Botulism, a potentially fatal neuroparalytic illness, has been recognized since the 18th century. It results from botulinum neurotoxin (BoNT), the most potent toxin known, which is produced by Clostridium botulinum and other Clostridium species. The toxin interferes with release of acetylcholine from presynaptic motor and autonomic nerve terminals, thereby disrupting neuromuscular transmission and autonomic synapses, resulting in flaccid paralysis and autonomic dysfunction. In adults, most cases are foodborne, resulting from ingestion of toxin, while most cases in infants result from ingestion of bacterial spores which proliferate and produce toxin in the gastrointestinal tract. Less common forms of botulism include wound botulism, in which spores are inoculated into a wound and locally produce toxin, and inhalational botulism due to aerosolized BoNT, potentially used as a weapon of bioterrorism. Therapeutic injections of BoNT may result in transient adverse effects, but serious sequelae are rare when BoNT is properly prepared and administered.
The earliest cases of botulism were described in Europe in 1735 and were attributed to improperly preserved German sausage; the name of the disease alludes to this association, botulus being Latin for sausage. Emile van Ermengem identified the causative organism in 1897 and named it Bacillus botulinum; it was later renamed Clostridium botulinum.25 These Gram-positive, spore-forming bacteria produce seven serotypes of BoNT, denoted A through G. All clostridial species are ubiquitous, and the bacteria and spores are present in soil, seawater, and air.130 Botulism outbreaks can occur anywhere in the world118 and have been reported from such diverse areas as Iran,106 Japan,100 Thailand,73 France,1 Portugal,77 and Canada.94
In 2007, a total of 144 cases of botulism were reported to the Centers for Disease Control and Prevention (CDC). Foodborne botulism constituted 18% of cases, infant botulism 63% of cases, and wound botulism 15%.42 In this analysis, toxin type A accounted for the majority of cases of both foodborne (58%) and wound (82%) botulism, while infant botulism was due to toxin type A in 43% and to toxin type B in 56% of cases.42 Six deaths were confirmed: three in patients with foodborne botulism and three in patients with wound botulism. The case fatality rate has improved for all botulism toxin types, probably due to increasing awareness of the problem and consequent earlier diagnosis, appropriate and early use of antitoxin, and better and more accessible life support techniques.

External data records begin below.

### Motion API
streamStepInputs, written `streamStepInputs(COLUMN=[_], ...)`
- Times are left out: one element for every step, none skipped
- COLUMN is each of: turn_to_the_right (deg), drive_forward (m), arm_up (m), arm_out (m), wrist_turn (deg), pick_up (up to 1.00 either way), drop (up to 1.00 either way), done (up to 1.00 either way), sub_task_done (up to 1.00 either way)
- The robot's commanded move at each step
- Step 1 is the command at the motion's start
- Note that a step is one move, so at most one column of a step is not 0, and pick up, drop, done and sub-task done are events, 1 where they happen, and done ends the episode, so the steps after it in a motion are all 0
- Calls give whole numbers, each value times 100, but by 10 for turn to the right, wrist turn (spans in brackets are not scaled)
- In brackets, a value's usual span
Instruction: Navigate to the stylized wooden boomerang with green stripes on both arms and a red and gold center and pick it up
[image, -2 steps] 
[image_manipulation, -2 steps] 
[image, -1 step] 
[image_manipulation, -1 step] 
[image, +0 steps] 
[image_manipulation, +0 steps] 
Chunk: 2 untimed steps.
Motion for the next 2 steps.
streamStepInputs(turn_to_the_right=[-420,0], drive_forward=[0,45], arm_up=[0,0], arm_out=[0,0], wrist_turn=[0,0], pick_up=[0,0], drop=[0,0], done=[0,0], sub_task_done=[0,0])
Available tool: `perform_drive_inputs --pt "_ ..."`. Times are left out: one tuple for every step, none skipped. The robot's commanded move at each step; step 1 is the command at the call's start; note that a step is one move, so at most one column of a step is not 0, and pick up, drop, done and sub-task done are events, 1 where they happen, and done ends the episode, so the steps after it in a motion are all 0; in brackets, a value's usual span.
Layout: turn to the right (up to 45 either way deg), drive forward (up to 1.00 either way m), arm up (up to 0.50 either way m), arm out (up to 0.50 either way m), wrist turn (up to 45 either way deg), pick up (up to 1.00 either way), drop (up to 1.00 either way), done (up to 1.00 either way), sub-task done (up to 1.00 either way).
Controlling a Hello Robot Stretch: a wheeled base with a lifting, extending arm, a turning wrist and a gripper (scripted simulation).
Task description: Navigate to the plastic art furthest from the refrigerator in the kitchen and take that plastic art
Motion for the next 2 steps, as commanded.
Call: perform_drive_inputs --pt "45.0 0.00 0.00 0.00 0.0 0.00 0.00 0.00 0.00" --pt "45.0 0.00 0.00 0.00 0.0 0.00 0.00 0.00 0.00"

In the last 50 years, home-processed food has accounted for 65.1% of outbreaks, with commercial food processing constituting only 7% of reported cases; in the other 27.9% of outbreaks the origin remains unknown.38 Common home-canning errors responsible for botulism include failure to use a pressure cooker and allowing food to putrefy at room temperature. Minimally processed foods such as soft cheeses may lack sufficient quantities of intrinsic barriers to BoNT production, such as salt and acidifying agents.112 These foods become high-risk sources of botulism when refrigeration standards ...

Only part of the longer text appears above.